→ **WORK INSTRUCTION**: Whenever a line in the material below contains "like", copy that line.
####################
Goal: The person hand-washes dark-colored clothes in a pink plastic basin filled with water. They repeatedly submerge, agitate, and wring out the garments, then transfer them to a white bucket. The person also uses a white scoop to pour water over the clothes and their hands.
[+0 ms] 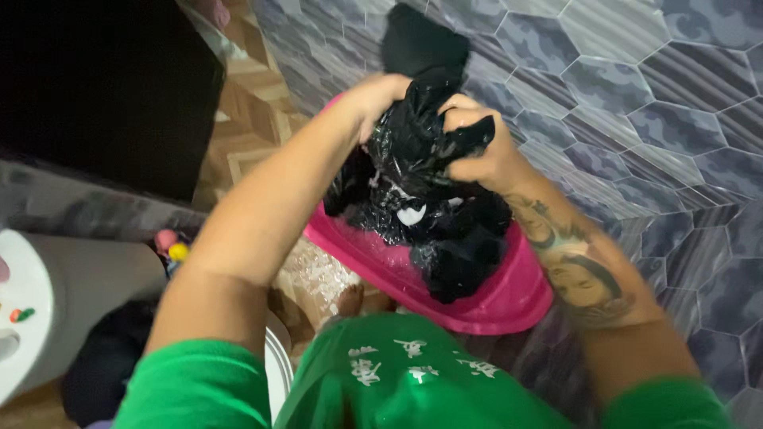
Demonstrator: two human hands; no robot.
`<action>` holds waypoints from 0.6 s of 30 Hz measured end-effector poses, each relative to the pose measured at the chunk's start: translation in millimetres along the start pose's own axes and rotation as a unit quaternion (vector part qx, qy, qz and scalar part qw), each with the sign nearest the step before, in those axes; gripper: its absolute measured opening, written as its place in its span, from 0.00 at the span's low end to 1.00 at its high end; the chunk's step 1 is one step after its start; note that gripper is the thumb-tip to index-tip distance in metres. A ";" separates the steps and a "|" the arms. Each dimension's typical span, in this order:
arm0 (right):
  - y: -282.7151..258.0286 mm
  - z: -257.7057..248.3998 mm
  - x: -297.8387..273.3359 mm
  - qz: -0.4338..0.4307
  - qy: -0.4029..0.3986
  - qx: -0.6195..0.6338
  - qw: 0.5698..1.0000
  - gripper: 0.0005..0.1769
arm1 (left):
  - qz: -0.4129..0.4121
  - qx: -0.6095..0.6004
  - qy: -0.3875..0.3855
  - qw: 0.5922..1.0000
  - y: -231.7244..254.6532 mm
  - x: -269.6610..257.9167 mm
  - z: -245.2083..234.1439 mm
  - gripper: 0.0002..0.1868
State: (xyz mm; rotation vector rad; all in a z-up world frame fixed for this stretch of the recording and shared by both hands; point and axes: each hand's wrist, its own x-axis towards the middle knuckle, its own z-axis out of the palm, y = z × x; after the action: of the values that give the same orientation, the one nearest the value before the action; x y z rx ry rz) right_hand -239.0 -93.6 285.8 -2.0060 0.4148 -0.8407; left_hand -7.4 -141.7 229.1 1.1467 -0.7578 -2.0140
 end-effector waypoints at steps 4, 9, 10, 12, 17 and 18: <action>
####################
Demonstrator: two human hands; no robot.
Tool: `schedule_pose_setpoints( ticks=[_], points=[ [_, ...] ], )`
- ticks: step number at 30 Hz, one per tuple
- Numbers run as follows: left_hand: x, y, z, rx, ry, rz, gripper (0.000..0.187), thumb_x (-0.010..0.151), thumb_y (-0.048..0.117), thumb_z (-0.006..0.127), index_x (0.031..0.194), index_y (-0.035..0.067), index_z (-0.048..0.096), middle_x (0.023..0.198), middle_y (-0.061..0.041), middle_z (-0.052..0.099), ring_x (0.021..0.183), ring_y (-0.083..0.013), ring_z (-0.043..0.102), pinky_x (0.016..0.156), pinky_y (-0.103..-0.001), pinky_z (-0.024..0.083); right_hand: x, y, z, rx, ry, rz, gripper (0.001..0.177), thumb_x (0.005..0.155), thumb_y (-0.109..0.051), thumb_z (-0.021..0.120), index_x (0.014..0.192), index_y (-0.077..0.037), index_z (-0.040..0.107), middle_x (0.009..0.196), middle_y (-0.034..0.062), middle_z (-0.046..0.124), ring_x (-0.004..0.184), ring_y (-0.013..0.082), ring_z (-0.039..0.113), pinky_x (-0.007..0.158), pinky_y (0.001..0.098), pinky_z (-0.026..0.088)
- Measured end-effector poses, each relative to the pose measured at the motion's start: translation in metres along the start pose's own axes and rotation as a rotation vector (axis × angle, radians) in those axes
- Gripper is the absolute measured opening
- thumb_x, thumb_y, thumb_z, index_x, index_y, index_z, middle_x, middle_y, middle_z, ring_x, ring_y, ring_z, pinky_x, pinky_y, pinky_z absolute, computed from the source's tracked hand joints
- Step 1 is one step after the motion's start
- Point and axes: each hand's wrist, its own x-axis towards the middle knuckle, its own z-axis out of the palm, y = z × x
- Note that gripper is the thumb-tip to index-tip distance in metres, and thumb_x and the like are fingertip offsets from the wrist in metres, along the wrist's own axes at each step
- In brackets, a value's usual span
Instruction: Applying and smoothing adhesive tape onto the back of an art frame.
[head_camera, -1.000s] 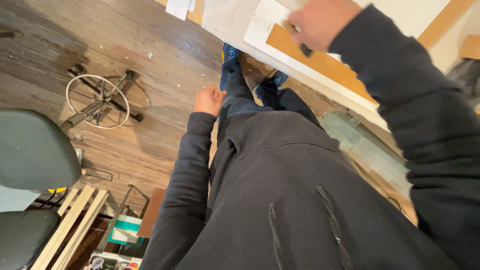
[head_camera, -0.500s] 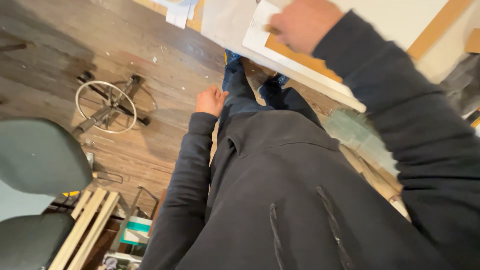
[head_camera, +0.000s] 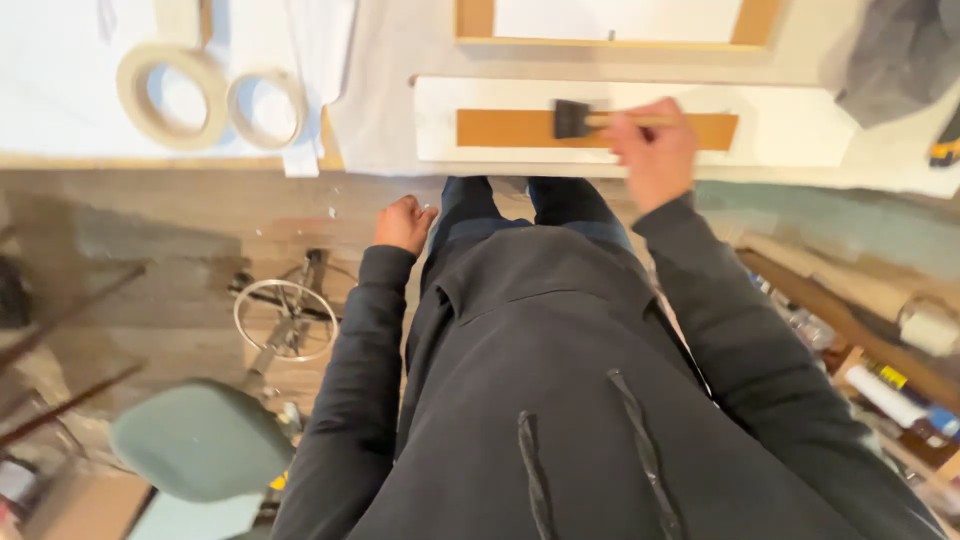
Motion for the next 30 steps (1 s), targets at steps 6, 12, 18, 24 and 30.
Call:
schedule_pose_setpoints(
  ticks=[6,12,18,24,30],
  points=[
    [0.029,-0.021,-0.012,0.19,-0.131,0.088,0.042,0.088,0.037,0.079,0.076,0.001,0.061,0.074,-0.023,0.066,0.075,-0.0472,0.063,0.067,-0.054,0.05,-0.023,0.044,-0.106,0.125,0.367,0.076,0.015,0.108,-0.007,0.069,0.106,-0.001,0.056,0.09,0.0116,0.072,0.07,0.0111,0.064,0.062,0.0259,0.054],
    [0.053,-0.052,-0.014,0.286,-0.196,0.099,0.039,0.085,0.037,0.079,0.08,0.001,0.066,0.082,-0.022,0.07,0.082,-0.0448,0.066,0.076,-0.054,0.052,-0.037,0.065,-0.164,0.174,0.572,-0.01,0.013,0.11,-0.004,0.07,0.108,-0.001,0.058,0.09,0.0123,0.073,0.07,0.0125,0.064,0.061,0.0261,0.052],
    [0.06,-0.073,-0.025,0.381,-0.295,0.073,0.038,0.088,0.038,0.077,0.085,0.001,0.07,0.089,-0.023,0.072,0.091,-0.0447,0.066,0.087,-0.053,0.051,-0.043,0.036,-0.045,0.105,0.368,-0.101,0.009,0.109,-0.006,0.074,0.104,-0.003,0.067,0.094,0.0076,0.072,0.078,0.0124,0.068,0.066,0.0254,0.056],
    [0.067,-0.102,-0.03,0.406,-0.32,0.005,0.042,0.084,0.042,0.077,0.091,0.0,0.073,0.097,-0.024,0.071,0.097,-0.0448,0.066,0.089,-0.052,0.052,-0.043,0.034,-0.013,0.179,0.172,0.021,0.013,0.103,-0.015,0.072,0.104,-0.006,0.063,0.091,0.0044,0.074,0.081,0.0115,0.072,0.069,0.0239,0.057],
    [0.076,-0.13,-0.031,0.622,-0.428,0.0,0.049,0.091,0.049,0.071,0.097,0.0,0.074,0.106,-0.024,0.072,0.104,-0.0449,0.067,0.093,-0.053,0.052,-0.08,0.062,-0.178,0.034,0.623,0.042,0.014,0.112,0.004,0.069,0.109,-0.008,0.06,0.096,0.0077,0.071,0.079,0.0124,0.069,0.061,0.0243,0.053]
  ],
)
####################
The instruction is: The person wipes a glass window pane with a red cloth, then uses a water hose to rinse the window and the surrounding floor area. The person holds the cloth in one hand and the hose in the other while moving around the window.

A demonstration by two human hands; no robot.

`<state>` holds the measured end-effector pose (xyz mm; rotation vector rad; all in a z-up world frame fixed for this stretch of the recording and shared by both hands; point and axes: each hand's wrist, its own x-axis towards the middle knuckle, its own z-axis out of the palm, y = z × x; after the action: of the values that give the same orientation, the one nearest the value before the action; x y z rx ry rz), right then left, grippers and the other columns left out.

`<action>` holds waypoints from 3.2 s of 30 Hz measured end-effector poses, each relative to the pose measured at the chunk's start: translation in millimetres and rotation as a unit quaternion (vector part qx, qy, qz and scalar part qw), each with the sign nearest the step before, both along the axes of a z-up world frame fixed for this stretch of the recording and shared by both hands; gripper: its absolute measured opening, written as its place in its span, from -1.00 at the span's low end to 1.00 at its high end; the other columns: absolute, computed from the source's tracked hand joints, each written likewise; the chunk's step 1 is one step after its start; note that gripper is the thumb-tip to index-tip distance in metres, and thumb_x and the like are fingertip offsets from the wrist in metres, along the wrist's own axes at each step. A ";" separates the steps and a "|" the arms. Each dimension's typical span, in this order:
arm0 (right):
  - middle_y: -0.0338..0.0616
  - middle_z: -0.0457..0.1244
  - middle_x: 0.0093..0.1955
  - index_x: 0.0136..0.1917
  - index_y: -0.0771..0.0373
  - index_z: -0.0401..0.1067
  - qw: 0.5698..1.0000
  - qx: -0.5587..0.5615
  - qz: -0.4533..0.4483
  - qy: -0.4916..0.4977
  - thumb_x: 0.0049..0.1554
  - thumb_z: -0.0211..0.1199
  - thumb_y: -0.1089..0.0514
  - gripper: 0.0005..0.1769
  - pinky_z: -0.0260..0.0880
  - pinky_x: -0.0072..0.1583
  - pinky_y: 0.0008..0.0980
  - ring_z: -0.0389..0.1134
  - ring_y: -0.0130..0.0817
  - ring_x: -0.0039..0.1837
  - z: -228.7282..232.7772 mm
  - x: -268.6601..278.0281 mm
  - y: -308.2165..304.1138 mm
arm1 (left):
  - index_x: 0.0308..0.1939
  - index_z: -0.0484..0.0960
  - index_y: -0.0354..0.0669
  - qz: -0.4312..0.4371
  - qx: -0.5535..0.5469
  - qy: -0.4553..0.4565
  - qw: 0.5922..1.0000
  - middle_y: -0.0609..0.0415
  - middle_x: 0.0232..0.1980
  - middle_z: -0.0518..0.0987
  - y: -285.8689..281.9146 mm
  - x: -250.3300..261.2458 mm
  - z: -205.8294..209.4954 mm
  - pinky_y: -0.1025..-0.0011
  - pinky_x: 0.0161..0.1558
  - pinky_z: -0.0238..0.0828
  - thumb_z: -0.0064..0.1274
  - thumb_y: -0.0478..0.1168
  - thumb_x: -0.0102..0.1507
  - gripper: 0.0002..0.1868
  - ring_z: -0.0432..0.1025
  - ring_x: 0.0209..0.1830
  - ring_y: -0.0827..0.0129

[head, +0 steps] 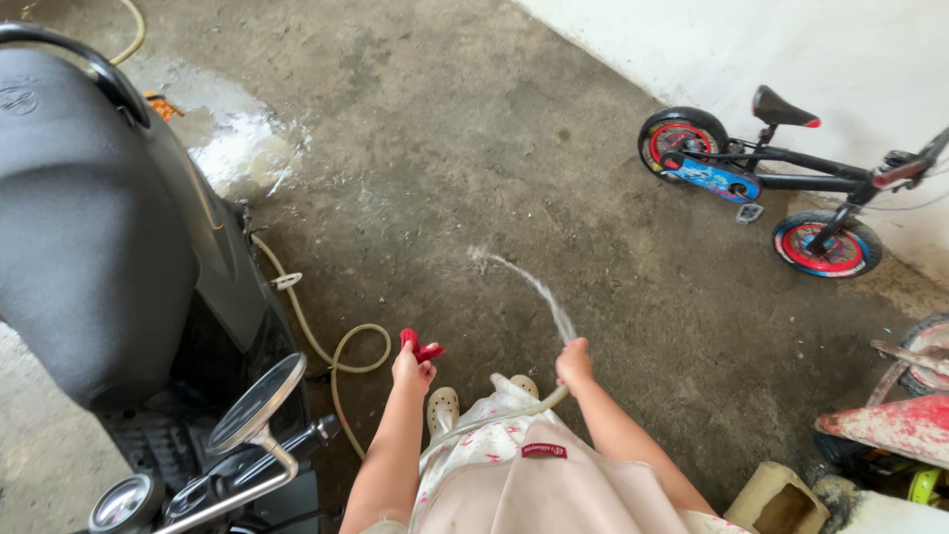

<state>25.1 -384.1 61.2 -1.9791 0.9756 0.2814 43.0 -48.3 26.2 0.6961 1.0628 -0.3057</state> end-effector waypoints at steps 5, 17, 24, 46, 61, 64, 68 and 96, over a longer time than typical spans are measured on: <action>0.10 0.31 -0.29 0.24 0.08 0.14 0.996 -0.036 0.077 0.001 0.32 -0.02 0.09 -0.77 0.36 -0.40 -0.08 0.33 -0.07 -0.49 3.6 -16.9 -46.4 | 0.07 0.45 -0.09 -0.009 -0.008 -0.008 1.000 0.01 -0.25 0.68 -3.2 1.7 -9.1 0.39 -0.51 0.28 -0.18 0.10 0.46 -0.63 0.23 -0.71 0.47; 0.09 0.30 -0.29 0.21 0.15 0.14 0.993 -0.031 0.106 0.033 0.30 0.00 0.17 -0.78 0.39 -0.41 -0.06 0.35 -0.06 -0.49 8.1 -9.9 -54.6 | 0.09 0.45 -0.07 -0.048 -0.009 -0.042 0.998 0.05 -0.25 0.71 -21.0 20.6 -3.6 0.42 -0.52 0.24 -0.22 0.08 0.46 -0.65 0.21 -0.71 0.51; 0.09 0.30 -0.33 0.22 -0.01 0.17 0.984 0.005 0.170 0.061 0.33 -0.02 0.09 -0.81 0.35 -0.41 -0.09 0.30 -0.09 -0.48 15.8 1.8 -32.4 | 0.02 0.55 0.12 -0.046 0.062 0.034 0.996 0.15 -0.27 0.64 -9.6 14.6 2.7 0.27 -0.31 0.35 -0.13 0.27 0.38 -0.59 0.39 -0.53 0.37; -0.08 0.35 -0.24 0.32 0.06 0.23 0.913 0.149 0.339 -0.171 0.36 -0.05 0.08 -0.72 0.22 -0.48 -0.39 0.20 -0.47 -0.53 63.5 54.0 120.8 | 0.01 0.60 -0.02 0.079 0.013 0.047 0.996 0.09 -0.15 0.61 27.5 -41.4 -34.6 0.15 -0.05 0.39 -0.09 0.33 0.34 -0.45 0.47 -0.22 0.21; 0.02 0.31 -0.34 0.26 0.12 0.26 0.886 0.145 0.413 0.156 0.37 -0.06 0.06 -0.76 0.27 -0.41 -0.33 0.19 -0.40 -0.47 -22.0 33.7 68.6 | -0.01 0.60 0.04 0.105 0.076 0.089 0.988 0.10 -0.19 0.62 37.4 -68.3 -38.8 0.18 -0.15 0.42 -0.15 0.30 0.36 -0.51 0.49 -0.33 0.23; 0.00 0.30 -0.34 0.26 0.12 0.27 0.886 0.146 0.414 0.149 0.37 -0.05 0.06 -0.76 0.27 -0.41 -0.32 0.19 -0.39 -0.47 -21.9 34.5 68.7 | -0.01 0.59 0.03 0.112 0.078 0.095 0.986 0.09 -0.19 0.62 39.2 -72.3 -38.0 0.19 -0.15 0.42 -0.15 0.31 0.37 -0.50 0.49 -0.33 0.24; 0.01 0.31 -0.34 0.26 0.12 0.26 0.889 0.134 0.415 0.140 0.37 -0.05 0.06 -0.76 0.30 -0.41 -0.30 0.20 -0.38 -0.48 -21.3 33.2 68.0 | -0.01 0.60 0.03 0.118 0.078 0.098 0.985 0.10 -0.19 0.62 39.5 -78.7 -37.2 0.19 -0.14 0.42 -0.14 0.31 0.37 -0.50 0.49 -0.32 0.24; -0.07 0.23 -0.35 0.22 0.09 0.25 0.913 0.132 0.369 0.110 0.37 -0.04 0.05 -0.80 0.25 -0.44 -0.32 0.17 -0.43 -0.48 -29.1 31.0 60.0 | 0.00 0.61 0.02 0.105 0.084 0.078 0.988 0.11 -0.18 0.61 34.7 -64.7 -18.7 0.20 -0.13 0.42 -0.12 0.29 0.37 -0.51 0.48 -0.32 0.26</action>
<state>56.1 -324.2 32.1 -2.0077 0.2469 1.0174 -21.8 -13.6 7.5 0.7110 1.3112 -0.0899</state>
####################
→ **WRITTEN ANSWER**:
- Note that gripper is the thumb-tip to index-tip distance in metres, and thumb_x and the like are fingertip offsets from the wrist in metres, along the wrist's own axes at each step
`<action>` holds waypoints from 3.2 s of 30 Hz measured end-effector poses, each relative to the pose measured at the chunk's start: translation in millimetres and rotation as a unit quaternion (vector part qx, qy, qz and scalar part qw), each with the sign nearest the step before, both along the axes of a z-up world frame fixed for this stretch of the recording and shared by both hands; gripper: its absolute measured opening, written as its place in its span, from -1.00 at the span's low end to 1.00 at its high end; the other columns: absolute, computed from the source's tracked hand joints, each written likewise; the chunk's step 1 is one step after its start; note that gripper is the thumb-tip to index-tip distance in metres, and thumb_x and the like are fingertip offsets from the wrist in metres, along the wrist's own axes at each step. A ";" separates the steps and a "|" the arms. Each dimension's typical span, in this order:

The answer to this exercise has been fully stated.